Thank you, John, for that introduction.  I am delighted to be here with members of the law enforcement community who are committed to investigating and prosecuting hate crimes. 

The tragic attack at the Pittsburgh Tree of Life synagogue two days ago serves as a stark reminder of the need to protect all Americans against hate crimes. In mourning the victims today, we also commit ourselves to preventing future attacks. As President Donald Trump said in condemning the crime, “there must be no tolerance for anti-Semitism in America.”

Within a few hours of the tragedy on Saturday, Attorney General Jeff Sessions announced the filing of federal criminal charges. He reiterated that “[h]atred and violence on the basis of religion can have no place in our society.”

America’s founders prized liberty, and they designed our government to protect it. A tone of tolerance was firmly established by President George Washington in 1790, shortly after the adoption of the U.S. Constitution.

In a letter to the Jewish population of Newport, Rhode Island, President Washington explained that the United States proudly stands for the principle that “[a]ll possess alike liberty of conscience and immunities of citizenship.” In America, Washington believed, freedom to practice a minority religion is a matter of right, and not merely an indulgence from the majority.

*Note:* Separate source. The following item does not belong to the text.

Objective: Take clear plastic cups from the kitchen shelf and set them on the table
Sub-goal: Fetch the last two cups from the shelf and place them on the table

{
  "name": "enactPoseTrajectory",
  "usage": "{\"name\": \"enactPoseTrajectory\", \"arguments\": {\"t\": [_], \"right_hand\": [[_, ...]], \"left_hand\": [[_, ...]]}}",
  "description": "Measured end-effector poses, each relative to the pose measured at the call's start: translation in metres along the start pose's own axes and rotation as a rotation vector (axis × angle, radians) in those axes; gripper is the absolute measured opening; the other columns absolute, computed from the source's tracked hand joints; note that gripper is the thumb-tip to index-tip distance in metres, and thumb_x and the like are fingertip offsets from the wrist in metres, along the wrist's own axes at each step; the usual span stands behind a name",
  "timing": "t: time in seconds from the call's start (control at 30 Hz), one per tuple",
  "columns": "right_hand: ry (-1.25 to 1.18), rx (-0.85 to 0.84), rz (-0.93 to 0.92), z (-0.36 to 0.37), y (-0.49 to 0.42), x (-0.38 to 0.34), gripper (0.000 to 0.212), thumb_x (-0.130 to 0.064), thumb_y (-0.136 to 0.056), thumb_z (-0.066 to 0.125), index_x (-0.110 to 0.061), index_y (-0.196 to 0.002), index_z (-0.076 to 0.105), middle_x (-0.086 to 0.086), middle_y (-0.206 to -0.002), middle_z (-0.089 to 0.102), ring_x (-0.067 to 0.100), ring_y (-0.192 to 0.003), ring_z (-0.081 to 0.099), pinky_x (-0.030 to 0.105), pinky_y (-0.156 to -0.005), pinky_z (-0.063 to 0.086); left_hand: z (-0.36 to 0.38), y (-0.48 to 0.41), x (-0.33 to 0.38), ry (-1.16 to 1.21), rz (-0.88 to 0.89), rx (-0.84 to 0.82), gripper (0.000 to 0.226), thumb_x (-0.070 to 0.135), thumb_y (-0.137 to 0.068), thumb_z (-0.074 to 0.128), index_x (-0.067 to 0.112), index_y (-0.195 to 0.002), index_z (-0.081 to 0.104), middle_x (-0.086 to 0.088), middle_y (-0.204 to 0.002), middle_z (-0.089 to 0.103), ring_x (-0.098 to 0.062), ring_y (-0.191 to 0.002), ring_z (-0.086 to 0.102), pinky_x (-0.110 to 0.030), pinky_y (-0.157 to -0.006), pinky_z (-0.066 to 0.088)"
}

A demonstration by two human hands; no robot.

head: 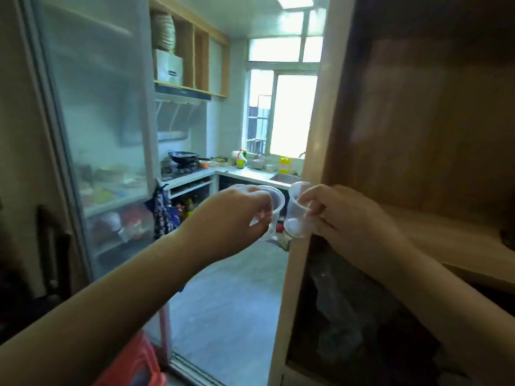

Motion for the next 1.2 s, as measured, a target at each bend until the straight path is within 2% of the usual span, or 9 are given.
{"name": "enactPoseTrajectory", "arguments": {"t": [0.07,0.2,0.33,0.47,0.57,0.63,0.87,1.1,1.2], "right_hand": [[-0.056,0.001,-0.074,0.027,-0.021,-0.045,0.019,-0.009,-0.081,0.064,-0.022,-0.093,0.057,-0.01,-0.084,0.064,0.013,-0.077,0.056,0.026,-0.065,0.046],[-0.193,-0.029,-0.225,0.083,-0.059,-0.149,0.024,-0.005,-0.08,0.066,-0.02,-0.096,0.057,-0.011,-0.082,0.064,0.013,-0.073,0.058,0.025,-0.065,0.046],[-0.314,-0.081,-0.356,0.136,-0.09,-0.259,0.023,-0.004,-0.079,0.066,-0.014,-0.099,0.06,-0.005,-0.085,0.068,0.02,-0.079,0.062,0.033,-0.069,0.051],[-0.427,-0.105,-0.491,0.177,-0.106,-0.362,0.023,-0.006,-0.078,0.069,-0.018,-0.095,0.06,-0.002,-0.084,0.068,0.018,-0.077,0.061,0.026,-0.067,0.047],[-0.495,-0.128,-0.589,0.205,-0.11,-0.428,0.027,-0.007,-0.075,0.071,-0.02,-0.096,0.061,-0.004,-0.086,0.065,0.016,-0.079,0.058,0.015,-0.066,0.035],[-0.543,-0.138,-0.64,0.223,-0.11,-0.464,0.027,-0.009,-0.075,0.072,-0.018,-0.097,0.061,-0.006,-0.083,0.061,0.015,-0.078,0.055,0.017,-0.068,0.032],[-0.587,-0.144,-0.873,0.278,-0.108,-0.552,0.032,0.0,-0.067,0.078,-0.013,-0.092,0.065,-0.004,-0.081,0.064,0.017,-0.074,0.059,0.019,-0.073,0.035],[-0.685,-0.197,-0.897,0.341,-0.147,-0.594,0.037,-0.001,-0.067,0.077,-0.017,-0.098,0.063,-0.005,-0.081,0.063,0.016,-0.075,0.058,0.02,-0.07,0.037],[-0.679,-0.23,-0.914,0.369,-0.177,-0.602,0.039,-0.003,-0.067,0.078,-0.017,-0.099,0.063,-0.004,-0.083,0.065,0.017,-0.076,0.06,0.017,-0.06,0.043]], "left_hand": [[-0.037,0.043,-0.029,-0.027,-0.082,-0.013,0.003,0.019,-0.08,0.061,0.017,-0.078,0.061,0.002,-0.079,0.063,-0.018,-0.074,0.058,-0.03,-0.063,0.044],[-0.115,0.133,-0.079,-0.155,-0.217,-0.027,0.009,0.023,-0.082,0.059,0.014,-0.08,0.061,-0.002,-0.078,0.061,-0.02,-0.074,0.055,-0.031,-0.064,0.041],[-0.188,0.227,-0.112,-0.251,-0.35,-0.057,0.008,0.019,-0.082,0.059,0.011,-0.082,0.06,-0.006,-0.079,0.06,-0.023,-0.077,0.054,-0.038,-0.07,0.043],[-0.248,0.316,-0.132,-0.32,-0.506,-0.057,0.01,0.019,-0.083,0.061,0.01,-0.084,0.06,-0.007,-0.082,0.062,-0.022,-0.08,0.053,-0.033,-0.073,0.039],[-0.28,0.376,-0.142,-0.379,-0.664,-0.046,0.012,0.025,-0.085,0.06,0.012,-0.086,0.059,0.002,-0.082,0.056,-0.018,-0.084,0.051,-0.036,-0.075,0.042],[-0.294,0.412,-0.146,-0.414,-0.74,-0.042,0.013,0.028,-0.085,0.059,0.014,-0.085,0.059,0.006,-0.081,0.052,-0.016,-0.084,0.051,-0.038,-0.073,0.044],[-0.326,0.501,-0.166,-0.494,-0.944,0.011,0.009,0.027,-0.084,0.059,0.02,-0.079,0.061,0.01,-0.077,0.059,-0.007,-0.078,0.049,-0.035,-0.067,0.047],[-0.332,0.53,-0.232,-0.555,-1.012,0.003,0.005,0.023,-0.082,0.06,0.019,-0.08,0.061,0.008,-0.078,0.059,-0.013,-0.079,0.051,-0.041,-0.065,0.049],[-0.331,0.532,-0.274,-0.562,-1.038,0.022,0.01,0.029,-0.082,0.06,0.019,-0.08,0.06,0.006,-0.077,0.061,-0.012,-0.079,0.053,-0.041,-0.064,0.049]]}}
Point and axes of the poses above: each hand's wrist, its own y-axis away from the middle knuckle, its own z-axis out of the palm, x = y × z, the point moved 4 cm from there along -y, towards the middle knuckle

Washington wrote as follows: “For happily, the Government of the United States, which gives to bigotry no sanction, to persecution no assistance, requires only that they who live under its protection should demean themselves as good citizens.” Washington expressed his hope that all people “who dwell in this land, continue to merit and enjoy the good will of the other Inhabitants; while every one shall sit in safety under his own vine and fig tree, and there shall be none to make him afraid.”

The metaphor Washington used is from the Hebrew Bible, incorporated into the Old Testament. It reflects one of the fundamental goals of government: to protect the safety of the people served by the government.

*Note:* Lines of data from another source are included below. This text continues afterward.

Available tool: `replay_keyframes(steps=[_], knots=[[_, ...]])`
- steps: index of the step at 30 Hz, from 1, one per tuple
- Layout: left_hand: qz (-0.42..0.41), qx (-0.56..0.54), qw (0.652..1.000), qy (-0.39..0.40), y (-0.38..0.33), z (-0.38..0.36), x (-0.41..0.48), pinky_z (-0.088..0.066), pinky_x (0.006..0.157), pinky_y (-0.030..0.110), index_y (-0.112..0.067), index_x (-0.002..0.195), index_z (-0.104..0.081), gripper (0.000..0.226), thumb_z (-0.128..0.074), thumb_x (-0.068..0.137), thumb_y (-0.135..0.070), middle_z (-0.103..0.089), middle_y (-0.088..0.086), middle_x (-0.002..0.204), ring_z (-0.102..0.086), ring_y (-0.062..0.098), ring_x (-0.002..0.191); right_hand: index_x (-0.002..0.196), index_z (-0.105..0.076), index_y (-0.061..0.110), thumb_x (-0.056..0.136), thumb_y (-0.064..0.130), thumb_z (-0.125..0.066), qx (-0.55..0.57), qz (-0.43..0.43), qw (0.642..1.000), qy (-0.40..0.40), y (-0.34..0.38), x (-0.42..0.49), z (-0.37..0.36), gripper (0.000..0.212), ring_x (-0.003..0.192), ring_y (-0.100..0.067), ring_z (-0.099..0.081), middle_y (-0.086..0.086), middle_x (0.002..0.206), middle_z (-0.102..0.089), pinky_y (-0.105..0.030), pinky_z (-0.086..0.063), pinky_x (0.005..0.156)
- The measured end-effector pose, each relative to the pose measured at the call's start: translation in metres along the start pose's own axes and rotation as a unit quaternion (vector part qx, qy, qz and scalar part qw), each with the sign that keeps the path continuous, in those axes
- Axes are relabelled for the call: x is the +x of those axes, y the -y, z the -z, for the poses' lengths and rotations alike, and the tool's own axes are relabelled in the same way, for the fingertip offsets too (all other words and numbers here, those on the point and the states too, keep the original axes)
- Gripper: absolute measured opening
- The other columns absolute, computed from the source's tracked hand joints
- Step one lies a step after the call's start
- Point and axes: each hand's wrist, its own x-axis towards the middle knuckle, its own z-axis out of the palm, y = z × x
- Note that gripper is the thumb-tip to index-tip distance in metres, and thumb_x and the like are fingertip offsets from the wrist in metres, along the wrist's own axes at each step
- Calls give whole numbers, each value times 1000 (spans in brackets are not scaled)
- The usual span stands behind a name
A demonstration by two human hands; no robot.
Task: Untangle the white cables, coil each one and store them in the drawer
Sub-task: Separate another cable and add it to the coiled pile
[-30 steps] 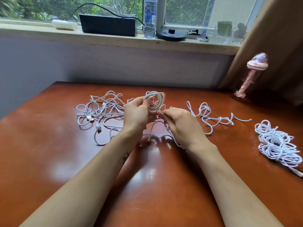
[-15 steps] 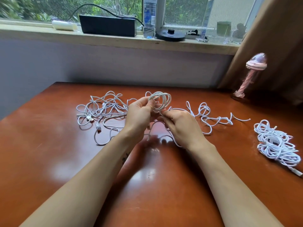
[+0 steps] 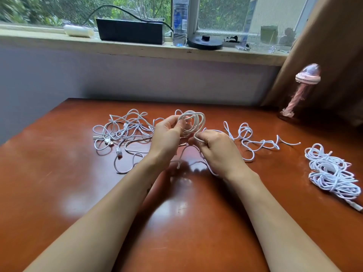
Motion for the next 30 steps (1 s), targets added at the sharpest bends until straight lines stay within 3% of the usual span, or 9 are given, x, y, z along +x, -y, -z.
replay_keyframes(steps=[3,5,8,11,16,20,24,28,30], knots=[[33,-53,998,6,-2,-1,-2,-62,72,38,-11,102,-68,23,-46,108,-13,-75,6,78,-71,21,71,96,-67,20,97,53,-36,17,-18,1000,6,-2,-2,1,46,93,-35,-64,-5,95,-73,-46,-52,76],[46,-63,997,5,-3,0,-2,-63,69,36,-11,104,-68,23,-45,108,-14,-75,4,75,-72,18,68,90,-58,22,99,55,-40,55,-37,998,17,1,-3,4,38,82,-27,-61,2,81,-68,-42,-49,73],[49,-68,996,-17,-2,1,0,-63,69,35,-11,102,-68,22,-47,107,-15,-74,9,82,-72,20,71,88,-49,25,99,51,-40,122,-68,990,36,8,-5,8,29,71,-14,-53,12,70,-57,-39,-41,69],[50,-84,995,-23,-2,1,0,-62,71,36,-9,103,-68,22,-47,107,-15,-73,16,90,-72,25,75,93,-46,21,106,41,-35,124,-74,989,23,8,-5,9,26,76,-20,-54,9,75,-57,-39,-39,70],[60,-121,991,-6,-1,0,1,-63,76,38,-8,105,-68,22,-48,107,-17,-75,13,88,-73,27,79,96,-54,28,106,40,-46,113,-79,990,-17,-1,-2,3,17,66,-9,-50,13,69,-59,-37,-43,66],[65,-133,989,10,-1,1,3,-61,86,46,-11,103,-70,21,-50,106,-17,-75,11,88,-71,28,82,102,-69,30,102,38,-57,118,-69,989,-46,-5,0,1,15,78,-11,-62,12,82,-71,-38,-52,73],[64,-147,987,31,1,1,5,-56,97,51,-8,107,-70,21,-51,105,-16,-72,18,102,-70,31,95,106,-76,26,97,37,-63,120,-81,987,-70,-7,1,-1,19,89,-18,-70,6,95,-77,-41,-55,80],[56,-146,986,53,4,-1,5,-51,103,52,-9,107,-70,21,-51,104,-16,-72,21,109,-66,42,111,105,-76,29,91,49,-57,111,-106,986,-64,-6,1,0,30,89,-20,-70,6,94,-78,-41,-55,78],[49,-135,988,53,6,0,5,-50,105,53,-9,108,-71,21,-51,105,-17,-73,21,110,-64,46,116,100,-77,28,92,44,-62,111,-109,986,-62,-5,1,1,24,82,-17,-68,7,87,-77,-38,-54,76]])
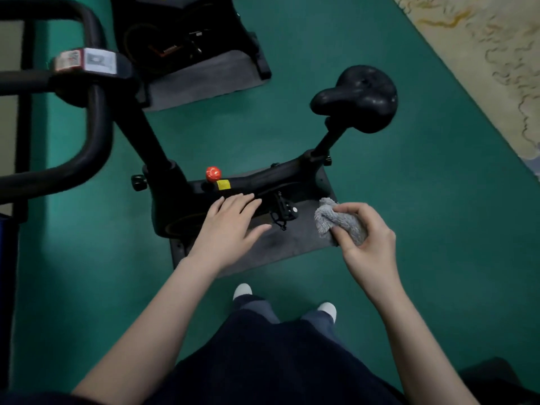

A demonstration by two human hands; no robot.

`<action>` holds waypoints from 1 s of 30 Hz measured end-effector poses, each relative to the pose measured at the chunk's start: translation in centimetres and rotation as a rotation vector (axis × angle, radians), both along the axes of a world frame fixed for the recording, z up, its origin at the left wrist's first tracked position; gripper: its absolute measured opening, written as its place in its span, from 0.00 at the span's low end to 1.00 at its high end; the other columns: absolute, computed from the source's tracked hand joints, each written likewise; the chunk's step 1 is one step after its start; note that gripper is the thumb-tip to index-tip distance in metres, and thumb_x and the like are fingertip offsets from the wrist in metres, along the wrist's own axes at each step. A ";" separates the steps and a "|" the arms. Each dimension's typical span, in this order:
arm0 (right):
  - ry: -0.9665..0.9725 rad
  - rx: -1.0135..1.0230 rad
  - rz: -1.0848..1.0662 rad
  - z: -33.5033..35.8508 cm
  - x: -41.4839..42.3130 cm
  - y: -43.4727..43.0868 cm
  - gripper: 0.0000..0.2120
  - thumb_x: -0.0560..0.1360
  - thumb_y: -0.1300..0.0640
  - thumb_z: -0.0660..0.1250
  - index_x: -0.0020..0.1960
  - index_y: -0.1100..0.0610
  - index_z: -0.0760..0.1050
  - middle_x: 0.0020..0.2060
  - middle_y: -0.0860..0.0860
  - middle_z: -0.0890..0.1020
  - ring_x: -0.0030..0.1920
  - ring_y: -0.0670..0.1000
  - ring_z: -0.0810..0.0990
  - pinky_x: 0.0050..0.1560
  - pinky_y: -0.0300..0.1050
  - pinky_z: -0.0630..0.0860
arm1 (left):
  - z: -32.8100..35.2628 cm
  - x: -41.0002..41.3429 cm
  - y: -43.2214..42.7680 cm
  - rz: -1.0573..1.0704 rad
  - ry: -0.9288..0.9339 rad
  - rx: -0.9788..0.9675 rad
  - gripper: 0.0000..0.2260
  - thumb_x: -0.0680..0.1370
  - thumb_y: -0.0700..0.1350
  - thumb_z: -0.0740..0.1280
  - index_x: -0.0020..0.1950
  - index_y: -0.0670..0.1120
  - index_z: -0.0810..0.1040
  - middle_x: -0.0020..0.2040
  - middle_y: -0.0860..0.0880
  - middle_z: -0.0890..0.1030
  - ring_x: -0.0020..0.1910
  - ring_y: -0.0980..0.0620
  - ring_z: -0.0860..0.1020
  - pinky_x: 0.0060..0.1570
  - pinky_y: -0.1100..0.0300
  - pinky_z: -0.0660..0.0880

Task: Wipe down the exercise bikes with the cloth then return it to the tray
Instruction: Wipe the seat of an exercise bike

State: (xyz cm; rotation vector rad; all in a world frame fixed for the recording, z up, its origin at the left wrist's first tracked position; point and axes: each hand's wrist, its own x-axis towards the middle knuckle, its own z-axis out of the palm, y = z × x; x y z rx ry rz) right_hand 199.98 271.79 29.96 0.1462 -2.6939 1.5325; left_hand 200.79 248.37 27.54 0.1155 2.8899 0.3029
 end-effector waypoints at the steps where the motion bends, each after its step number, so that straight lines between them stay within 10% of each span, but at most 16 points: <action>1: 0.001 -0.005 -0.008 0.0 0.0 1.8 0.18 0.70 0.67 0.71 0.48 0.45 0.75 0.47 0.42 0.80 0.51 0.37 0.77 0.52 0.26 0.69 | -0.2 -0.1 1.5 -0.005 -0.014 0.000 0.28 0.79 0.63 0.53 0.75 0.51 0.61 0.75 0.53 0.62 0.75 0.53 0.57 0.74 0.53 0.50; 14: -0.019 0.014 -0.269 0.0 0.7 25.3 0.16 0.70 0.66 0.70 0.47 0.46 0.76 0.47 0.43 0.81 0.48 0.40 0.78 0.48 0.30 0.72 | 0.1 -3.4 24.8 -0.181 0.026 0.046 0.27 0.79 0.62 0.52 0.75 0.51 0.60 0.74 0.53 0.63 0.73 0.53 0.60 0.72 0.53 0.57; 30: -0.011 0.081 -0.041 -0.3 -15.7 29.2 0.20 0.69 0.68 0.72 0.47 0.43 0.75 0.46 0.42 0.81 0.49 0.40 0.78 0.49 0.30 0.71 | -3.6 -15.4 26.1 0.112 -0.039 0.113 0.29 0.78 0.63 0.53 0.75 0.50 0.60 0.73 0.52 0.64 0.68 0.51 0.67 0.65 0.51 0.67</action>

This roundtable unites two of the Department’s highest priorities: supporting our state and local law enforcement partners; and vigorously prosecuting bias-motivated crimes. Vigilant enforcement of the laws helps to deter violations. Prosecuting criminals is the most salient aspect of law enforcement, but we must always remain focused on our primary goal: to prevent crime from occurring. Our true measure of success is the crimes that do not happen.

I want to begin by thanking the law enforcement officers who are on the front lines in confronting criminals.  Every day, you risk your own safety to prevent violence.  In Pittsburgh, we saw yet another dramatic example of officers who ran straight into the line of fire to protect their fellow citizens.

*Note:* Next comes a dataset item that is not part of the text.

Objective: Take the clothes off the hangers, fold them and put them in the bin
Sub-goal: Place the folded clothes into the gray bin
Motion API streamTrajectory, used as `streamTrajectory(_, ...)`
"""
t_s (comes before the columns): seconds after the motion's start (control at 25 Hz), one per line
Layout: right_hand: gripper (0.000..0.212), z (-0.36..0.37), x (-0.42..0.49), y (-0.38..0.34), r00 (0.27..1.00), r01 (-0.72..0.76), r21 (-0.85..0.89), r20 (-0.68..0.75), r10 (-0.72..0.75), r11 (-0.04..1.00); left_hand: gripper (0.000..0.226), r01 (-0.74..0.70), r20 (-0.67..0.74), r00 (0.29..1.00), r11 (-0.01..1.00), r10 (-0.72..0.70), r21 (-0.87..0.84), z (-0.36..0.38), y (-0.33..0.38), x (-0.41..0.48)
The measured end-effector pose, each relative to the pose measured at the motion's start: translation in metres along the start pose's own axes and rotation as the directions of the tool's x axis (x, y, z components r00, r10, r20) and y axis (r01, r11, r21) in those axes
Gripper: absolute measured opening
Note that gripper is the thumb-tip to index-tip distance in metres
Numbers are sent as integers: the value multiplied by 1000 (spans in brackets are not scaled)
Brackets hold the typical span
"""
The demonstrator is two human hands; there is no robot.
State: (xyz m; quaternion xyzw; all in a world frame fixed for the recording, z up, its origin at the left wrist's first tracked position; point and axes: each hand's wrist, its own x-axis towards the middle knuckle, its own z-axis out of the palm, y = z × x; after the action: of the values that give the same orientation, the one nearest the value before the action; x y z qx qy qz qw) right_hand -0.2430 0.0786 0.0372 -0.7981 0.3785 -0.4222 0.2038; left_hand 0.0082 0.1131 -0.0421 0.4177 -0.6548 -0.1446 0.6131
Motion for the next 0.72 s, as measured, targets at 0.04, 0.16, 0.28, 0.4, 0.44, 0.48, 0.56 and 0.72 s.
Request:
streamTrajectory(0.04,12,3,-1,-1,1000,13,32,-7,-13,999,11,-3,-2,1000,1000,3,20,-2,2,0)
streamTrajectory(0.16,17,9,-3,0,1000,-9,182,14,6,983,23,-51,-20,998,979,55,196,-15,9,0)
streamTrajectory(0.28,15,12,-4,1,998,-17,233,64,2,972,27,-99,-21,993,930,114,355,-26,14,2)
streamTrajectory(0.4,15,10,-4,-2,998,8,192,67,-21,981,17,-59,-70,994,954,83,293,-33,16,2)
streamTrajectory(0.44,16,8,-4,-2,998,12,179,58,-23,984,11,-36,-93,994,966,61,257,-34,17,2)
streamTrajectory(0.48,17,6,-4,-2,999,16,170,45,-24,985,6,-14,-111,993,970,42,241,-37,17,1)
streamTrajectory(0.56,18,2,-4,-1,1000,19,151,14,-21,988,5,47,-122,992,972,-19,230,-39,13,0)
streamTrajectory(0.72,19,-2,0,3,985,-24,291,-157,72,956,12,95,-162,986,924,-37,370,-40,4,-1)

Every day, America’s law enforcement officers demonstrate unparalleled bravery and sacrifice.  For this, you have the utmost respect and gratitude of the President, the Department of Justice, and the entire nation. Thanks to you, the vile forces of bigotry and hatred will not prevail.

 Today, our distinguished speakers will discuss the best methods to track and combat hate crimes.  But the advice will not come only from the designated speakers. We convened this session as a roundtable, rather than a series of lectures, because the best strategies usually emerge through interactions among law enforcement colleagues. 

We hope to foster relationships that will allow you to partner with the Department to stop hate crimes in your community so that together we can make all neighborhoods safer.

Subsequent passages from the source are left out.